How about this for a New Year's resolution: Find out who your customer is.
We don't mean the people in internal departments using IT or the business sponsor who shakes the money tree to finance projects, but the people who pay your company for its product or service. Real customers.
The external customer is exactly whom CIOs should understand, says Rick Roy, senior vice president of customer operations at CUNA Mutual Group, a $US3 billion company that provides services to credit unions.
IT, operations and customer service are melding, he says, especially in the financial services industry. But even across industries, understanding how customers interact with the company must inform the work of IT managers. Doing so can mean more profits for the company, but it's also "a tremendous opportunity for career development", he says. Roy was CIO at CUNA Mutual before taking over customer operations in December 2005.
Following are three ideas about the intersection of customers with technology that IT leaders should take into 2008.
1. Let folks talk; then listen to what they say. Giving customers online tools to review your site, service and products can spur sales. Shoppers are willing to pay 20 percent more for services receiving an "excellent" rating from fellow consumers, than for the same service receiving a "good" rating, according to research firms comScore and The Kelsey Group. The firms surveyed 2,000 Internet users in October about the influence of peer reviews on purchasing decisions.
Ninety-seven percent of those who said they made a purchase based on an online review said they found the review to have been accurate, the survey says. Perhaps most telling is that respondents said reviews generated by consumers had a greater influence than those done by professionals.
That kind of interactivity is another layer to manage in the relationship with customers, but consumers now expect to collaborate with each other and with their chosen companies, says Bill Band, an analyst at Forrester.
The problem, Band says, is that existing CRM suites from Oracle and SAP, for example, don't have built-in capabilities for blogs, forums, wikis and social networking. Analyzing the information generated in those interactive outlets requires special tools, he says.

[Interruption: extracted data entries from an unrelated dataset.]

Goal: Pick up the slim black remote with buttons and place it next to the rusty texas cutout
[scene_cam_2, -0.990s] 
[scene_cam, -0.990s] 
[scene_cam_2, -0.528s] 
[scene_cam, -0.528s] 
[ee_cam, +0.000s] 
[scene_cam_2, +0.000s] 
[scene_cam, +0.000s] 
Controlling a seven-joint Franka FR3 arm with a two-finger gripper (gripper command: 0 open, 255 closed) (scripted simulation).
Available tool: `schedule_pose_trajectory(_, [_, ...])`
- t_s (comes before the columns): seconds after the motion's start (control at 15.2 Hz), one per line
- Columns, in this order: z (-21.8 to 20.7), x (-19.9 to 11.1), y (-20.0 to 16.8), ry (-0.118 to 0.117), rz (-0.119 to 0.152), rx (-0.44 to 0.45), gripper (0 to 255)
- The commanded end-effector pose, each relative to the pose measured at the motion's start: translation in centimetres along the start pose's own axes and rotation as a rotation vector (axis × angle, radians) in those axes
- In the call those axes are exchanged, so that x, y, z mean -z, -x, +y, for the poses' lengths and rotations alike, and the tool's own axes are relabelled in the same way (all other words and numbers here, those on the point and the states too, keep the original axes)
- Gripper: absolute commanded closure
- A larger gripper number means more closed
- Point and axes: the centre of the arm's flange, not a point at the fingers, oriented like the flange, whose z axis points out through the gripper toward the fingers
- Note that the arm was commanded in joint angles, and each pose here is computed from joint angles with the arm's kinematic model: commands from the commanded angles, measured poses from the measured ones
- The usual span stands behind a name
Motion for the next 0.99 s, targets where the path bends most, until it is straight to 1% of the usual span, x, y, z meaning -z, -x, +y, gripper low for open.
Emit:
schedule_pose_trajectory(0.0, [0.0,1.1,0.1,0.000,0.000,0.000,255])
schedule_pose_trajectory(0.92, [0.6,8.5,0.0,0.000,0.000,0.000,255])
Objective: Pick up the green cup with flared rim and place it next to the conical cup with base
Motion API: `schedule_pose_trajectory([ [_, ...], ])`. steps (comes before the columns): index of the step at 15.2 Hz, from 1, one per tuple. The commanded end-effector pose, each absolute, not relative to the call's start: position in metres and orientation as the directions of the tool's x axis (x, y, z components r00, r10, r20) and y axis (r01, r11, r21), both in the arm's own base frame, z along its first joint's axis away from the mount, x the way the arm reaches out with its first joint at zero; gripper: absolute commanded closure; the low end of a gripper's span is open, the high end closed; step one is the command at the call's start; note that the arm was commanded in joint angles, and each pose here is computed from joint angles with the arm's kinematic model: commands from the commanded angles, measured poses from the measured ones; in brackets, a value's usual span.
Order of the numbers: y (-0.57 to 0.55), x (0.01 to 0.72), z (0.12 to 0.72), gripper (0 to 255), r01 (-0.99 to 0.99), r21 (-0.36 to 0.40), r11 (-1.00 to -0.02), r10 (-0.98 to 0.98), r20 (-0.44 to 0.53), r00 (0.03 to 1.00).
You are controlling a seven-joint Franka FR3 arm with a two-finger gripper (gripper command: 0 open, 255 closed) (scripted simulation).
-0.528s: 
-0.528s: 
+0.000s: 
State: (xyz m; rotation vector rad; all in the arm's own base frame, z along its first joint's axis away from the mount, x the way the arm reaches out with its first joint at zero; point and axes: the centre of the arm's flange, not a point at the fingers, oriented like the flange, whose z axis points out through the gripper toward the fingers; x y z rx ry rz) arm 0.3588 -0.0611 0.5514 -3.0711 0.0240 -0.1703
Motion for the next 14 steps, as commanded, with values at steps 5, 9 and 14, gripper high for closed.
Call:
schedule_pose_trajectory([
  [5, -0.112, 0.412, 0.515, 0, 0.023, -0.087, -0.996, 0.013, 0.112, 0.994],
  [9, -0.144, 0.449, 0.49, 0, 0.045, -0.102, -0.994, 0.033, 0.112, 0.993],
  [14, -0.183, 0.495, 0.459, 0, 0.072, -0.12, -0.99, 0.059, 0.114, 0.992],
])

Nielsen BuzzMetrics, a unit of media researcher Nielsen, has tools to mine what it calls customer-generated media — the opinions and preferences people express online. Marketing consultant Andy Beal, who runs the Marketing Pilgrim site, has several ideas for tracking what Internet users are saying about your company, including tips on monitoring blog conversations and social media sites such as Technorati.
As in so much regarding online retail, Amazon is the granddaddy in customer reviews. But customers can chat and review products at sites ranging from discounter Lillian Vernon to luxury carmaker Mercedes-Benz.